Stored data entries
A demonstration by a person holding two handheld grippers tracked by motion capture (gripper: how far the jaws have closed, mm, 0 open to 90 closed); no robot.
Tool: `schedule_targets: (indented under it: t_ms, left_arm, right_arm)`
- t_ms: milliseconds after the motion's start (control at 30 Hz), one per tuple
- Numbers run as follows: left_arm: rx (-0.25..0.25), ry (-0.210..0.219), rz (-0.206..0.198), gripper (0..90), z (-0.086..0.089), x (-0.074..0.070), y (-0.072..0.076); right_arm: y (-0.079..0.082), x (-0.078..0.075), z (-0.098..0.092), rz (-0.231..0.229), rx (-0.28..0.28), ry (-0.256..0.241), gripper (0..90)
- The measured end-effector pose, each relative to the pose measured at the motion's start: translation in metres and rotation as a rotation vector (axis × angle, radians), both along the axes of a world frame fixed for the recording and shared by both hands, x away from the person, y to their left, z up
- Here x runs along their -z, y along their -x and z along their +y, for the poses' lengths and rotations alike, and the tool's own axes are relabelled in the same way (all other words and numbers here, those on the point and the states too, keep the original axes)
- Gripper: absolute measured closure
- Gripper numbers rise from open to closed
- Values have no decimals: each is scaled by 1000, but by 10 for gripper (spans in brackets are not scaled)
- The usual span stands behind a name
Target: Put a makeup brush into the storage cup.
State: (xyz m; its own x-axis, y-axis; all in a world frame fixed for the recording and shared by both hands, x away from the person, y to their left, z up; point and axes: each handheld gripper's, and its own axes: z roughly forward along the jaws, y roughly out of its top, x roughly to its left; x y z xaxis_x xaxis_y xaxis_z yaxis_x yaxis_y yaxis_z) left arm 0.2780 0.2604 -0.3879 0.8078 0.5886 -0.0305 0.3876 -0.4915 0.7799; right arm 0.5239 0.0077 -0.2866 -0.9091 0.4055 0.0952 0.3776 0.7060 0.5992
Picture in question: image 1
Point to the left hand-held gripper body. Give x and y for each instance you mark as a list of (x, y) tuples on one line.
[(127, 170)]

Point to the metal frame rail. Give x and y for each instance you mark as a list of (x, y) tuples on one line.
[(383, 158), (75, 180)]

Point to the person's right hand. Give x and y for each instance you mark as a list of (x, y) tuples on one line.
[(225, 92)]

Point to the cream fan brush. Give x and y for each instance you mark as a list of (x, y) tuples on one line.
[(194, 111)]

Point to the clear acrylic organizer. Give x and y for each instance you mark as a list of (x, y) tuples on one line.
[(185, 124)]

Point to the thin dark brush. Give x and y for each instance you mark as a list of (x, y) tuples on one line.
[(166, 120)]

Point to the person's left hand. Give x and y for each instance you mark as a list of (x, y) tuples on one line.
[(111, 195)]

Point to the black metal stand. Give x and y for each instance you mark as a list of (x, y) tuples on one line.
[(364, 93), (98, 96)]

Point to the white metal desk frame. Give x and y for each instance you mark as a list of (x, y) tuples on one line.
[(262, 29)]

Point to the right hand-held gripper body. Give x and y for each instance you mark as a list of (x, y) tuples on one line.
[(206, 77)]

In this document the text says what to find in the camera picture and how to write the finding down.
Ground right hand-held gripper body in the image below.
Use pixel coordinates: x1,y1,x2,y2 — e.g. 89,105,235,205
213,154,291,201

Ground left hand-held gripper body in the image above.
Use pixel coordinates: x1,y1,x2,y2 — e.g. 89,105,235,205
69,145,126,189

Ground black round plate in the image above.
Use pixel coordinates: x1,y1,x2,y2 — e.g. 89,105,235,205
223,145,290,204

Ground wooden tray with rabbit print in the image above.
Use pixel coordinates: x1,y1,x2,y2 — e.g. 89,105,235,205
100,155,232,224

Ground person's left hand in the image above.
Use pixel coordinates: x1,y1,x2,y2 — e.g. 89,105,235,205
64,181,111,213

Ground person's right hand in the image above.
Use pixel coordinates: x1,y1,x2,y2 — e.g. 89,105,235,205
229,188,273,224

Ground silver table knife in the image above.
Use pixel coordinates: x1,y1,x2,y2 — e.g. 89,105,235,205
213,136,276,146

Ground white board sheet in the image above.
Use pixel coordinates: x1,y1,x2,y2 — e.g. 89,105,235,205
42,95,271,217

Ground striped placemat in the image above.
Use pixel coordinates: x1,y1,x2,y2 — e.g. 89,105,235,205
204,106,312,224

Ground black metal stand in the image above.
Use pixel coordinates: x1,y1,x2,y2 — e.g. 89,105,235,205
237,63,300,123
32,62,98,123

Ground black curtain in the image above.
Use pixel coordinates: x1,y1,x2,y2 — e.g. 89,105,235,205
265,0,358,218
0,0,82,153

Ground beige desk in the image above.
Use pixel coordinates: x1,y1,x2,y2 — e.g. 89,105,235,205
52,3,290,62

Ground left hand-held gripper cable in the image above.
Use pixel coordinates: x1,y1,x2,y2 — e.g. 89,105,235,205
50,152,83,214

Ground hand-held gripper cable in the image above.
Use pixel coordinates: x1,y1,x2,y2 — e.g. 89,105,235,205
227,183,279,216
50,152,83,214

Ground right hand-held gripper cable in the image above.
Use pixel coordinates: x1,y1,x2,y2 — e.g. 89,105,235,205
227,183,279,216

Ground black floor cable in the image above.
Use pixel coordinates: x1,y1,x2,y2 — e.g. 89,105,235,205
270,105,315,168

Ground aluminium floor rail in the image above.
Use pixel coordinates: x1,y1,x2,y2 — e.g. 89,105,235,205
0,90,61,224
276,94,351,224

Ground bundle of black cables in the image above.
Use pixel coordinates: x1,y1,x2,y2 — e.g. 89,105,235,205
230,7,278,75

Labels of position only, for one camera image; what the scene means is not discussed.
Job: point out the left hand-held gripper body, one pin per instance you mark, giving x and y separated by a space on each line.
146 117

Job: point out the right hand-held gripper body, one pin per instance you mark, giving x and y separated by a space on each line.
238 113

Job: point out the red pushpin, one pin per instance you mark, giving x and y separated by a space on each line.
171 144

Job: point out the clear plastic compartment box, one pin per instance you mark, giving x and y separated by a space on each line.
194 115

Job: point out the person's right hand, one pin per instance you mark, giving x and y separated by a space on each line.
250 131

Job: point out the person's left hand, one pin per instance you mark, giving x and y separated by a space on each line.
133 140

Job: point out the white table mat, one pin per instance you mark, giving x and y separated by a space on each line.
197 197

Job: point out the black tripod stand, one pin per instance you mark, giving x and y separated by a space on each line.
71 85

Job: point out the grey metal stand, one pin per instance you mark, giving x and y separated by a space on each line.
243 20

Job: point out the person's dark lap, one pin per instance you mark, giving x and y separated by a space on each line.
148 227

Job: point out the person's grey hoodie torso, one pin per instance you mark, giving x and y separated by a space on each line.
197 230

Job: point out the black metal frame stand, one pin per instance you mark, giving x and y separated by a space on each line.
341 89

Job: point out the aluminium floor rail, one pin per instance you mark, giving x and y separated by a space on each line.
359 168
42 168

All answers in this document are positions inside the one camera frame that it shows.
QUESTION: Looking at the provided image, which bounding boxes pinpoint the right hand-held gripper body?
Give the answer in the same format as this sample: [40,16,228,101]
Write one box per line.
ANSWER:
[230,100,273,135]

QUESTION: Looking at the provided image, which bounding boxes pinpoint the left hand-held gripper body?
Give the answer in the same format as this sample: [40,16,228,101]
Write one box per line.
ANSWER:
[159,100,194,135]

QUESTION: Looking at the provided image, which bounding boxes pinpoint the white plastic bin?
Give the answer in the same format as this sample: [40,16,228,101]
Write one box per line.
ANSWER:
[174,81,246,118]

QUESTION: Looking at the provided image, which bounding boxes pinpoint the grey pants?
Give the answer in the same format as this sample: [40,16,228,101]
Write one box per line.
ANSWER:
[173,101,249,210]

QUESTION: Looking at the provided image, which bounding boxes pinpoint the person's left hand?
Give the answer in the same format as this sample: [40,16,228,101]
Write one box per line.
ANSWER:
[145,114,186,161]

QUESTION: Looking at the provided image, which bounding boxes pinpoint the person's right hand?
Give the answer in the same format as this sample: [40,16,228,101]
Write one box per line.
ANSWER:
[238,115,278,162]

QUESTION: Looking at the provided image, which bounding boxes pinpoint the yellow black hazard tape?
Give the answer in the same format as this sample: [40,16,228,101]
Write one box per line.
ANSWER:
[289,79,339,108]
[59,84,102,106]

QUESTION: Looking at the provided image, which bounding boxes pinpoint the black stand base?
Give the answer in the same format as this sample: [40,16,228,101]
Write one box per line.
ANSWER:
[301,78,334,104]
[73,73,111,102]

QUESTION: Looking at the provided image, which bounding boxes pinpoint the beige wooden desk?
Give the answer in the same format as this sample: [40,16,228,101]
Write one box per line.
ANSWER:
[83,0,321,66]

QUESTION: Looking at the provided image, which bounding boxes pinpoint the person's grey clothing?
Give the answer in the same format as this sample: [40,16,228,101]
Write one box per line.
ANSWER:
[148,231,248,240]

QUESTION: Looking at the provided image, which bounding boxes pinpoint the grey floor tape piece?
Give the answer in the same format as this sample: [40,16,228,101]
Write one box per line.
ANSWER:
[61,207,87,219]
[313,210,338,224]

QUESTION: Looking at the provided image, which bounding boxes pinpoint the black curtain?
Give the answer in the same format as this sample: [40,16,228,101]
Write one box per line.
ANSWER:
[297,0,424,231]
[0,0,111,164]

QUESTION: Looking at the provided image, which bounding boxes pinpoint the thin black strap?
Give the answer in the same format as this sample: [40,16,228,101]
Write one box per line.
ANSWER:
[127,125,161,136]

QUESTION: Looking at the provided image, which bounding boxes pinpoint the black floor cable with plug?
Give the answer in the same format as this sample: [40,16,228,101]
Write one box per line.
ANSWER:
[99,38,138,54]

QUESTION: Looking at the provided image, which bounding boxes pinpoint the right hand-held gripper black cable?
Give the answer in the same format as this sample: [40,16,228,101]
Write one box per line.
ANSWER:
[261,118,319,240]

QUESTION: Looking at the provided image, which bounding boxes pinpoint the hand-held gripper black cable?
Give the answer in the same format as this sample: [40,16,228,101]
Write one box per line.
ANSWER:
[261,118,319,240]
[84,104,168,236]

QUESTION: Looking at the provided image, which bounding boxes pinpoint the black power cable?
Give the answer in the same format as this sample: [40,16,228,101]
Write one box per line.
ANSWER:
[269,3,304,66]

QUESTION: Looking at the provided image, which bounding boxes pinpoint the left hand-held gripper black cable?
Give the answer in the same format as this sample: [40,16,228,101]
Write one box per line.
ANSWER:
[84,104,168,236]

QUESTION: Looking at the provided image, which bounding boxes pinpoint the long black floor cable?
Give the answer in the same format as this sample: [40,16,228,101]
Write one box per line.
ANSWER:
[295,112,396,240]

REQUIRED ACTION: Extract all lines of the records above that include "what".

WRITTEN REPLY:
In this document the text says what to find in the camera picture and how to write the finding down.
Labels of position only, for one camera image; what the scene means is not discussed.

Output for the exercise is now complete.